Inibição de proteína inducible e reversível dominante-negativo (DN)
Summary
Aqui nós apresentamos um protocolo para desenvolver um sistema inducible negativo dominante, em que qualquer proteína pode ser condicionalmente inativada pela superexpressão reversivelmente uma versão mutante dominante negativo dele.
Abstract
Inibição de proteína dominante negativo (DN) é um método poderoso para manipular a função da proteína e oferece diversas vantagens sobre outras abordagens de genoma. Por exemplo, embora quimérico e Cre-LoxP alvos estratégias têm sido amplamente utilizadas, as limitações intrínsecas destas estratégias (ou seja, atividade de promotor gotejante, expressão Cre de mosaico, etc) têm significativamente restringido sua aplicação. Além disso, uma eliminação completa de muitos genes endógenos é embryonically letal, tornando impossível para estudar a função dos genes na vida pós-natal. Para enfrentar estes desafios, temos fez mudanças significativas para um protocolo de engenharia genética precoce e uma versão curta (transgênica) do gene Rb1 aliada a uma protease lisossômica procathepsin B (CB), para gerar um modelo de mouse DN de Rb1 (CBRb). Devido à presença de uma protease lisossômica, a proteína de fusão CB-RB1 inteira e seu complexo de interação são roteadas para degradação mediada por Proteassoma. Além disso, a presença de um elemento de indutor (rtTA) tetraciclina na construção transgênica permite um regulamento inducible e reversível da proteína RB1. A presença de um promotor de ROSA-CAG onipresente no modelo do rato de CBRb torna uma ferramenta útil para realizar ablação de gene Rb1 transitória e reversível e fornecer um recurso de pesquisadores para a compreensão de sua atividade em praticamente qualquer tipo de célula onde RB1 é expresso.
Introduction
A maioria das abordagens visando os gene e proteína ablações dependem de processos de permanentes, que geralmente levam à eliminação completa ou truncamento do gene, sequências de RNA ou proteína de interesse (POI). O objetivo geral deste método é engenheiro uma proteína recombinante para suprimir a função da proteína endógena, selvagem-tipo. Nós temos revisitado e renovada uma estratégia alternativa1,2, que permite a ablação temporária de um POI através da inibição de DN. Esse método funciona para ambos multiméricas e peptídeos monoméricos, mas é o mais adequado para as proteínas que funcionam em um assembly multiméricas.
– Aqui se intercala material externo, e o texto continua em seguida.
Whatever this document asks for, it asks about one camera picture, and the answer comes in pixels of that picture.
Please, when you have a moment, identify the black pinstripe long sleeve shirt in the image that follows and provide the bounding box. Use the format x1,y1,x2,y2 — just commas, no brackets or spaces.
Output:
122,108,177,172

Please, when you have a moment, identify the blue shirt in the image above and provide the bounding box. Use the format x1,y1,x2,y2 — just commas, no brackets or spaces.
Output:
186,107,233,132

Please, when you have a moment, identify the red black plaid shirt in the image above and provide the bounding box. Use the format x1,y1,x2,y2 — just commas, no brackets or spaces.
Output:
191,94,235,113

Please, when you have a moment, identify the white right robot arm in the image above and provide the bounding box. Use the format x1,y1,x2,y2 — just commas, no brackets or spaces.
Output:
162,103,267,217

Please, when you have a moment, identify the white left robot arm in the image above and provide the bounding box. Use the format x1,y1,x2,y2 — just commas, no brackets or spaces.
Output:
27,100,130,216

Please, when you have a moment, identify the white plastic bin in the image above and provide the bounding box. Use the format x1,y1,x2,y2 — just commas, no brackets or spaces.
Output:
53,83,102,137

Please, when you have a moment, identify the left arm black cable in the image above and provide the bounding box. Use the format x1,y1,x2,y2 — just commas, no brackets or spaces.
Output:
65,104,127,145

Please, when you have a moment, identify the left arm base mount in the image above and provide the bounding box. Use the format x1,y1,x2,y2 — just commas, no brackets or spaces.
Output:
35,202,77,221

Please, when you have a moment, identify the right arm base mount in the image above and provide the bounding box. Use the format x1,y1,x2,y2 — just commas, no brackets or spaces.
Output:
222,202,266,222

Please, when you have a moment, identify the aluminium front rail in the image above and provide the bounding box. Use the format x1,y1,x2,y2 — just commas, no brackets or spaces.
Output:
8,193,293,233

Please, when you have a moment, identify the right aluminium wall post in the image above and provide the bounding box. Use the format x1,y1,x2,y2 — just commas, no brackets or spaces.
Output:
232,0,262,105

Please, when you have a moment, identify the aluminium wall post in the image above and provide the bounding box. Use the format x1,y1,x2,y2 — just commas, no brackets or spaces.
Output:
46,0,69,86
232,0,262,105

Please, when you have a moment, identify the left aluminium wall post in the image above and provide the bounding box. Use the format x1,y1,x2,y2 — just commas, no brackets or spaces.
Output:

O método consiste em fundir a protease lisossômica CB para uma subunidade de uma multiméricas POI (fusão de CB complexo). A fusão de CB resultante complexa pode interagir com e proteoliticamente digerir a proteína endógena ou desviar todo o complexo para o lisossoma para ser degradada3CB-POI. Além disso, uma combinação da fusão CB complexa com a natureza inducible do sistema controlado por tetraciclina ativação transcricional (TetO) permite uma expressão inducible e controlada do transgene em uma moda reversível2. Embora útil em muitas circunstâncias, a completa eliminação de genes ou proteínas in vivo pode resultar em letalidade4,5,6. Da mesma forma, exclusão condicional, tecido-específica de alguns genes ou proteínas utilizando o sistema Cre/Lox pode não ser simples, como, em última análise, conduzirá à perda permanente de elementos críticos de genômica7. Portanto, dependendo do gene ou POI, nenhuma dessas abordagens será eficaz em fornecer um modelo útil para estudos posteriores, particularmente dos genes ou dos proteínas estudos funcionais em camundongos adultos e pós-natal atrasados.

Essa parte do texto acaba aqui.